Rapper and actor T.I.'s past encounters with the law are no secret - they're part of his story. That story took on a powerful new chapter Thursday, when he made a holiday visit to the halfway house where he was once in custody.
"I myself spent a Christmas here, fresh out of prison," he said. "I know what it feels like to not be able to spend Christmas with your kids."
His "message to those transitioning back to their communities: "Continue to take it a day at a time. Don't get frustrated for not being able to do too much, too fast. Make sure your tomorrow is better than your yesterday."
T.I. and Dismas director Stephen Ricks greeted each other warmly.
"T.I. was here twice," Ricks said. "He’s walked this building. He’s slept in these dorms. It’s meaningful for someone of his stature to come back."

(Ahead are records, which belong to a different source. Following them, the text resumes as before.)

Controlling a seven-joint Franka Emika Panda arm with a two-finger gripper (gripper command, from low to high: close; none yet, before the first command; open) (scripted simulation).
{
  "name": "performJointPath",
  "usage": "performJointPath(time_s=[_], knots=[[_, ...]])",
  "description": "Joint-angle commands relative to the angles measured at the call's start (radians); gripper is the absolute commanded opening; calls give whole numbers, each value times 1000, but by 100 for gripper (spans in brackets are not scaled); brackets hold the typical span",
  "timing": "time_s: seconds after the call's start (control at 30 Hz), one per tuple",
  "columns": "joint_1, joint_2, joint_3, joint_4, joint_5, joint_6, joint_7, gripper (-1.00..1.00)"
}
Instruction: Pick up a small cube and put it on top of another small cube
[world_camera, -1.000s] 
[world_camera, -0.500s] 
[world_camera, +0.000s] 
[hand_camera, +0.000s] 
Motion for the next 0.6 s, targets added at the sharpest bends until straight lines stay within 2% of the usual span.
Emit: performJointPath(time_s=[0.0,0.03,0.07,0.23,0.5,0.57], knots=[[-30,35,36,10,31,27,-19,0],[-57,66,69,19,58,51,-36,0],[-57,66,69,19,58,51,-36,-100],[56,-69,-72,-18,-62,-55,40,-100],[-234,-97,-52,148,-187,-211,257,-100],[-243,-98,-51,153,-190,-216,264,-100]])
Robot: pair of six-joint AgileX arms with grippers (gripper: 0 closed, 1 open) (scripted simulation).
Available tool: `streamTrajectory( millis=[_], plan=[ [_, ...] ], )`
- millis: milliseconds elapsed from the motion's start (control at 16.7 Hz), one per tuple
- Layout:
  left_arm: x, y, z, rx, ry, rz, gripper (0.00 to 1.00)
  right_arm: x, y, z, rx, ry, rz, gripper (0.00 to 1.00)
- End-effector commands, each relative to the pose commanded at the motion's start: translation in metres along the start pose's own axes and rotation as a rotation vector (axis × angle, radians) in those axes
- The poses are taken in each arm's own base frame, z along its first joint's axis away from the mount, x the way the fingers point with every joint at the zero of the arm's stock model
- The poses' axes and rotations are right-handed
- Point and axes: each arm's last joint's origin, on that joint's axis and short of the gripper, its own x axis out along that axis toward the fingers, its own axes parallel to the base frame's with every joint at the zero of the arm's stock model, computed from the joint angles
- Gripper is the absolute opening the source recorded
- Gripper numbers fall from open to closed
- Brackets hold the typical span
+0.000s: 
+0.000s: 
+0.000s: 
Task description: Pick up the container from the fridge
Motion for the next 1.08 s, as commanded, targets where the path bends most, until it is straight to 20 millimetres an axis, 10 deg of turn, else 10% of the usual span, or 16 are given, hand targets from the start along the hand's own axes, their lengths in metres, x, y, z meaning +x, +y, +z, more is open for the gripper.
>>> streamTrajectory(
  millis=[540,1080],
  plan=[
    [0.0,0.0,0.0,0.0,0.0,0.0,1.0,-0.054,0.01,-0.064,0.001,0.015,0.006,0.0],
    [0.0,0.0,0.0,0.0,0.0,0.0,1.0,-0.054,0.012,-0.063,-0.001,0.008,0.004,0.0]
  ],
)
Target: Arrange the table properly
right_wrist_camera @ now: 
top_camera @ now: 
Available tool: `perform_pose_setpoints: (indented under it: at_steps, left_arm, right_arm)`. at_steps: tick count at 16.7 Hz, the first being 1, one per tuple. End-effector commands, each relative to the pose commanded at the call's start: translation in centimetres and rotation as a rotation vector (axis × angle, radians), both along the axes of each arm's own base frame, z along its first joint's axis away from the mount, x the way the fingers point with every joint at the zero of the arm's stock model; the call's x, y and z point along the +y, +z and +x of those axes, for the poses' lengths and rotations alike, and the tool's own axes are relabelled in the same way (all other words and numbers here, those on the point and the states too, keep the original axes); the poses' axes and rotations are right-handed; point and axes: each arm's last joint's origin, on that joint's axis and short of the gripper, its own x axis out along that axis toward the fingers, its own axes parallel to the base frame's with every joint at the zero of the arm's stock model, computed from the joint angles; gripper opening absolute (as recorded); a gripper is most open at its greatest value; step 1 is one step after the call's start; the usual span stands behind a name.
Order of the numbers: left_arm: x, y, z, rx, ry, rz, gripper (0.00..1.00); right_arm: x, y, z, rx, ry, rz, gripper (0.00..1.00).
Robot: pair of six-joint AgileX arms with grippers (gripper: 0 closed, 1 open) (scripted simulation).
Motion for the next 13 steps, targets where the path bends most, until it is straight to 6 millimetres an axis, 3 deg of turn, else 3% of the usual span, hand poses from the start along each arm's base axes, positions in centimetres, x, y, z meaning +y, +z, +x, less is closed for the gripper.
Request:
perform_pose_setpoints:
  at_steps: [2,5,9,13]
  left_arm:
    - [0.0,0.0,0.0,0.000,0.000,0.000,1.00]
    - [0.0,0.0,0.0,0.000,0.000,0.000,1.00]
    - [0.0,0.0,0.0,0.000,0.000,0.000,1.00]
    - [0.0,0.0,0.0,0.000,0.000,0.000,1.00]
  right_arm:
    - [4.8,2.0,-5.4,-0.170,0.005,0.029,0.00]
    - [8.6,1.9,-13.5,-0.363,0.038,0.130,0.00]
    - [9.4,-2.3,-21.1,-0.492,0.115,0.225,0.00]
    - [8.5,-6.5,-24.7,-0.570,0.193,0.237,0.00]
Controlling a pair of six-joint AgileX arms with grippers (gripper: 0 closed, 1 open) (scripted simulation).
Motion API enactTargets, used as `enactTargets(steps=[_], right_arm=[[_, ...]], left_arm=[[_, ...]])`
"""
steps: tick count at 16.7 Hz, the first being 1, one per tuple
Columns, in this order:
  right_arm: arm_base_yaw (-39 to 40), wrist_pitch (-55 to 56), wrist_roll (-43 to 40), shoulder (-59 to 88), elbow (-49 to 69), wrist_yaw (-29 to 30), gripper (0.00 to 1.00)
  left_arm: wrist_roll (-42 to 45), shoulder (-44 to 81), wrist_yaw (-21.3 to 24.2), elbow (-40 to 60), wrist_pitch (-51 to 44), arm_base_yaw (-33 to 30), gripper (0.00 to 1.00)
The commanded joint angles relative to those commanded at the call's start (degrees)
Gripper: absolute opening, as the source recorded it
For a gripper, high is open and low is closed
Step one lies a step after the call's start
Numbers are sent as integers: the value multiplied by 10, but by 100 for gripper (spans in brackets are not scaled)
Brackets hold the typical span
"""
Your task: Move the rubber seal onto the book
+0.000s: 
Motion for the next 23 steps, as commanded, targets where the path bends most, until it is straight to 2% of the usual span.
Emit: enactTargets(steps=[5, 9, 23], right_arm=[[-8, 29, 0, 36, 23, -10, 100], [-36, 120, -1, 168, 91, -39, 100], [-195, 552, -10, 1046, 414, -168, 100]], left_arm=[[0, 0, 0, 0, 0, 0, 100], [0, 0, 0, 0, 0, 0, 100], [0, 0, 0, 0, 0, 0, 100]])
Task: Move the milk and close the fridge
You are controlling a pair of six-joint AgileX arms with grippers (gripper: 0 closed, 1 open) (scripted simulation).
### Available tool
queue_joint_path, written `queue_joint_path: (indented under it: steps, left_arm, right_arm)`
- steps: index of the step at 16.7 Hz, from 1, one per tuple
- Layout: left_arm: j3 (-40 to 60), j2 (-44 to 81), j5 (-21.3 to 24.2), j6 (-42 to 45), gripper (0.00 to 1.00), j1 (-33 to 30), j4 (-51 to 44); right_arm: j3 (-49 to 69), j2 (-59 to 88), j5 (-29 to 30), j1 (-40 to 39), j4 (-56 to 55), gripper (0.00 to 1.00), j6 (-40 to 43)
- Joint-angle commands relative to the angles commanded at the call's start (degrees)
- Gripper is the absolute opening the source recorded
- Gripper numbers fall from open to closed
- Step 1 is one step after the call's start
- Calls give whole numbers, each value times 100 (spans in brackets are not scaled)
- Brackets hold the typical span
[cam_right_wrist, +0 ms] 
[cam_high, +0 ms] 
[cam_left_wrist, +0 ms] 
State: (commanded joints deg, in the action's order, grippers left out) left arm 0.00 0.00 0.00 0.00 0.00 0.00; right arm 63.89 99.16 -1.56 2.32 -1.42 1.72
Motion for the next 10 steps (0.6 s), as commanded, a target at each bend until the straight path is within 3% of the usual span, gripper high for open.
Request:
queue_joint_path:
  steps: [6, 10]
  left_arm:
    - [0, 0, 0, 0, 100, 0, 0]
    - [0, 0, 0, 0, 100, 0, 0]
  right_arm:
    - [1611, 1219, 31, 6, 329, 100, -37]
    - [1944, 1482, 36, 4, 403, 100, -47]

It was in 2010 that a federal judge - declaring that T.I. "has had about the limit of second chances" - sent T.I. back into custody for violating his probation. U.S. District Judge Charles Pannell Jr. had sentenced Harris to a year and a day in prison on weapons charges resulting from an October 2007 incident when T.I. was arrested for sending a bodyguard to purchase machine guns and silencers.
The unprecedented sentencing deal shaved almost four years off a potential sentence, provided Harris perform 1,000 hours of community service. The service included visits with schoolchildren to speak out against violence, gangs and drugs.
T.I. was still on probation when he was arrested Sept. 1, 2010, in Los Angeles. He and his wife, Tameka "Tiny" Cottle, were taken into custody during a traffic stop in West Hollywood in which deputies said they smelled a strong odor of marijuana from inside the car. They were soon released on bond.
But Yates told Pannell the rapper already had submitted two diluted urine samples before his arrest and initially lied to a probation officer about the five pills of Ecstasy found in his pocket when he was arrested. After his arrest, Harris tested positive for opiates, Yates said. She asked the judge to sentence Harris to two years.
"I screwed up, " T.I. told the court at the time. "I screwed up big time, and I'm sorry. I'm truly and sincerely sorry. I don't want and I don't need to use drugs anymore. I want them out of my life."
Ricks said T.I., or Clifford Harris Jr. as he's properly known, was a low-maintenance inmate who often bought meals for his fellow inmates.
"He was very generous when he was here," Ricks said. "He benefited from being around your everyday average person. It keeps him grounded."
Inmates may come and go under strict guidelines while they're finishing their sentences at Dismas. Each arrangement is different. For example, an inmate may leave the facility to work, but must provide documentation he or she has been on the job site, and are subject to monitoring, spot checks and other measures of accountability.
T.I.'s job site was a recording studio, but he operated under the same ordinances as any other inmate would, Ricks said.
"He was required to follow rules and regulations," he said. "We had no issues with him. He was a very humble resident, very low maintenance. We’ve had state senators, athletes, law enoforcement. They come in feeling very entitled. He was the exact opposite."
T.I.'s day on Thursday was a busy one. Prior to his visit to Dismas he brought gifts to young patients at Children's Healthcare of Atlanta. Afterward he was scheduled to deliver gifts and assistance to single moms and their kids who live in a nearby community.
"I'm ecstatic to be in a position to give back," he said. "It was awesome to see so many smiles on so many children's faces."
And what will Santa bring him this Christmas?
"Another day," he said with a chuckle. "My health and strength. I'm Santa Claus! Santa Claus don't get nothin' from Santa Claus!"